[TASK REQUIREMENTS] Starting at the first line of the material below, retype each line exactly until you reach the line with "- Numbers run", which is also included; pictures stay out.

─── SUPPLIED DATA

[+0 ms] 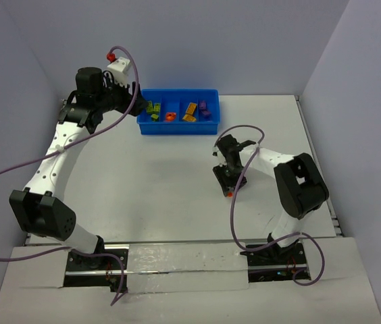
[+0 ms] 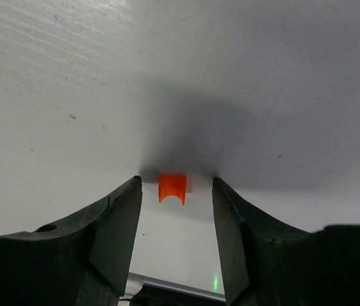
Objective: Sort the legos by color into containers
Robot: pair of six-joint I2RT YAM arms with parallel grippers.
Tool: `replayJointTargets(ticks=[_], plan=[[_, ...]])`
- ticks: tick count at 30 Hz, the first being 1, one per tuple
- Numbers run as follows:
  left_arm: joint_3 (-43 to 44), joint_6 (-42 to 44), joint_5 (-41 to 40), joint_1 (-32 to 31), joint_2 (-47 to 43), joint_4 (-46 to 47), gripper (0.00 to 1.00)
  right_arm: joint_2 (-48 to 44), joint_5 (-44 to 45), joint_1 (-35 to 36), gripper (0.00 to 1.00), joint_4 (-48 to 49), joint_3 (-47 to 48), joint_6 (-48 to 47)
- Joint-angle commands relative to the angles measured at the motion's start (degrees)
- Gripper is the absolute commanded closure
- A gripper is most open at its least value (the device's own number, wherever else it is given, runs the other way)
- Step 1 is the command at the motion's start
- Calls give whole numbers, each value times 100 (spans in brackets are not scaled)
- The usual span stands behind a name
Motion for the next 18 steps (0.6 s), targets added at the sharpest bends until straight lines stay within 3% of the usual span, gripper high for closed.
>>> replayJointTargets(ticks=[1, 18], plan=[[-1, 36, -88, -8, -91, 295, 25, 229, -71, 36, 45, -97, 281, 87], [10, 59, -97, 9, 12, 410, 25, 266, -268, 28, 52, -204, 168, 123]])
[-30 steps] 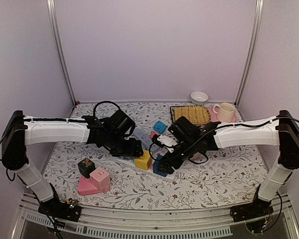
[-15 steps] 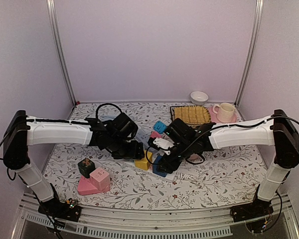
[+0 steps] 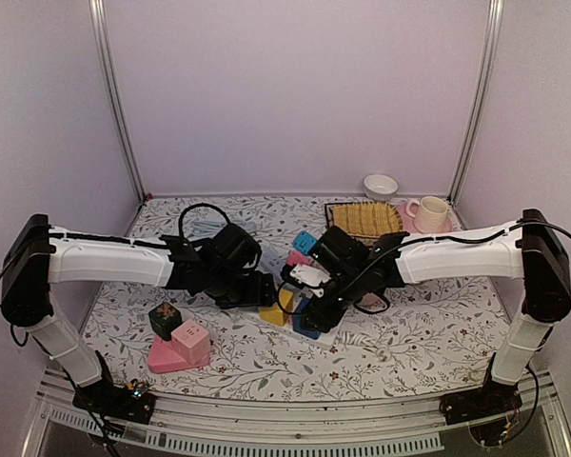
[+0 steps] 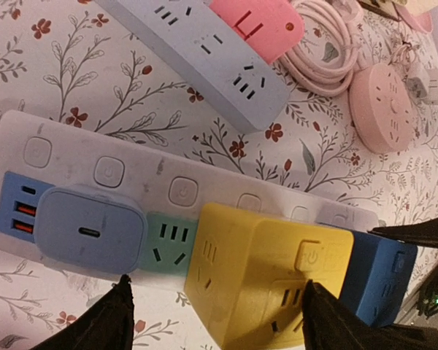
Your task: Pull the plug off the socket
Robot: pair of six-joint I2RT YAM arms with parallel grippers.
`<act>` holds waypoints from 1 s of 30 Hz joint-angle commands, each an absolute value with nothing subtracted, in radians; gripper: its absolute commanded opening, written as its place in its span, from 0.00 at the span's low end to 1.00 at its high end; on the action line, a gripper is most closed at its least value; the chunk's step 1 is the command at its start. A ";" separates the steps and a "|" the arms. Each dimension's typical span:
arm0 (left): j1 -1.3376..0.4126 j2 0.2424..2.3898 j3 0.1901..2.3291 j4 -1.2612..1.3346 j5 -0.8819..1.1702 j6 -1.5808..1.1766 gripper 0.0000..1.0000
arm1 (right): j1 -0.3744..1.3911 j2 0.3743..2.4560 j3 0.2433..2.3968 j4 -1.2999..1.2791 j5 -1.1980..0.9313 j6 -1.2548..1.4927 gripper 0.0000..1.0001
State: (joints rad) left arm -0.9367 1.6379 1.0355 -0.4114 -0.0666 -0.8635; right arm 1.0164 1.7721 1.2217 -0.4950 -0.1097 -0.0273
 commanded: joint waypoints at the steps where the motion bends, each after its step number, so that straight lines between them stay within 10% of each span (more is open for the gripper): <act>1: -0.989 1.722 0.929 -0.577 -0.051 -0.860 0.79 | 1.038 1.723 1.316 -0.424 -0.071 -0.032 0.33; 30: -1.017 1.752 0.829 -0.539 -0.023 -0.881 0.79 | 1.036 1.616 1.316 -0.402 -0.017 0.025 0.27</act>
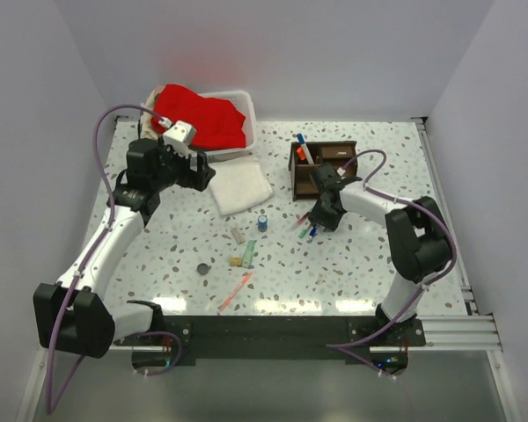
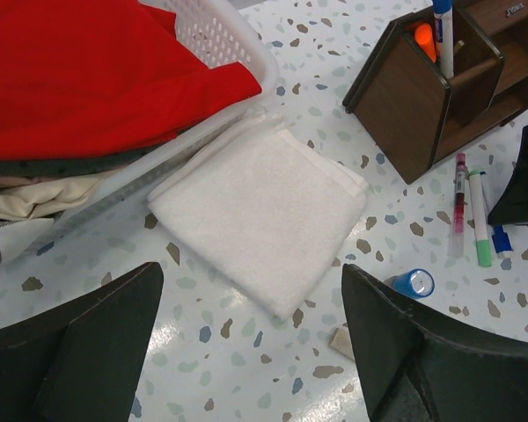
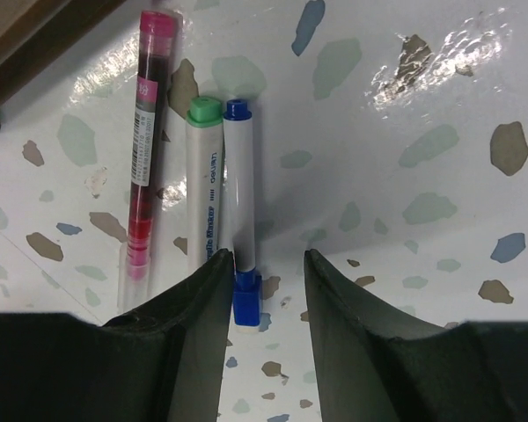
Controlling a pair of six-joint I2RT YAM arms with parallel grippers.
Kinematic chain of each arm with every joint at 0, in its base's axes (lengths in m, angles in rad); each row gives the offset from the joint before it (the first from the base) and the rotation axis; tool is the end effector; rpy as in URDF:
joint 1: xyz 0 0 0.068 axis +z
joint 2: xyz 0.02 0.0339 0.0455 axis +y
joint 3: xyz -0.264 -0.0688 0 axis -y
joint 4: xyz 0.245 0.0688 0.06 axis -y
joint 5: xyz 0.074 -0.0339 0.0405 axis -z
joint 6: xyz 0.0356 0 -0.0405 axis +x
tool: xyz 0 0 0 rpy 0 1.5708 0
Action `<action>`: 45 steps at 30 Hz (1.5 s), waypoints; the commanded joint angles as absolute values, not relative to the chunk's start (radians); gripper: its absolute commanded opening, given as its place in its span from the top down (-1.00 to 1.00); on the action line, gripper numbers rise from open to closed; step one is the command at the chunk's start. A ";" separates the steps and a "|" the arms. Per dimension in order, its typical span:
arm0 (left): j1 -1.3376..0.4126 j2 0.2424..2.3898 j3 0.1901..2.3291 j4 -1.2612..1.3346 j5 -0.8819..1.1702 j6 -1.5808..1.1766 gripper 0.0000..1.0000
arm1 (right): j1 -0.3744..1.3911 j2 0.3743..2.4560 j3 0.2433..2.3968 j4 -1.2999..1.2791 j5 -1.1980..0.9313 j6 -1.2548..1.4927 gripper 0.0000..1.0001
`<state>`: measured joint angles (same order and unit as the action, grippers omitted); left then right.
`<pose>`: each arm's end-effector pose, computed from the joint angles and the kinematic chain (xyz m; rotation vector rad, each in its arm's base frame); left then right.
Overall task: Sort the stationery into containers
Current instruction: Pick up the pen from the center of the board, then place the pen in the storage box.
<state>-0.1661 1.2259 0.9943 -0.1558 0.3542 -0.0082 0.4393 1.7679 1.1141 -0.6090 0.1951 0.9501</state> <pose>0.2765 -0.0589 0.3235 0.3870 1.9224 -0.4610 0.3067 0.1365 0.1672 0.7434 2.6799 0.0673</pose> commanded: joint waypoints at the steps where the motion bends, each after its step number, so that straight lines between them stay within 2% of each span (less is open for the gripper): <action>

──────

[EXERCISE RESPONSE]
[+0 ms] 
[+0 ms] 
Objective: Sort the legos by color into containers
Robot: pair of six-joint I2RT YAM arms with parallel grippers.
Tool: `replayJointTargets(ticks=[_], plan=[[_, ...]])`
- ticks: tick count at 30 Hz, the first being 1, one per tuple
- Numbers run as follows:

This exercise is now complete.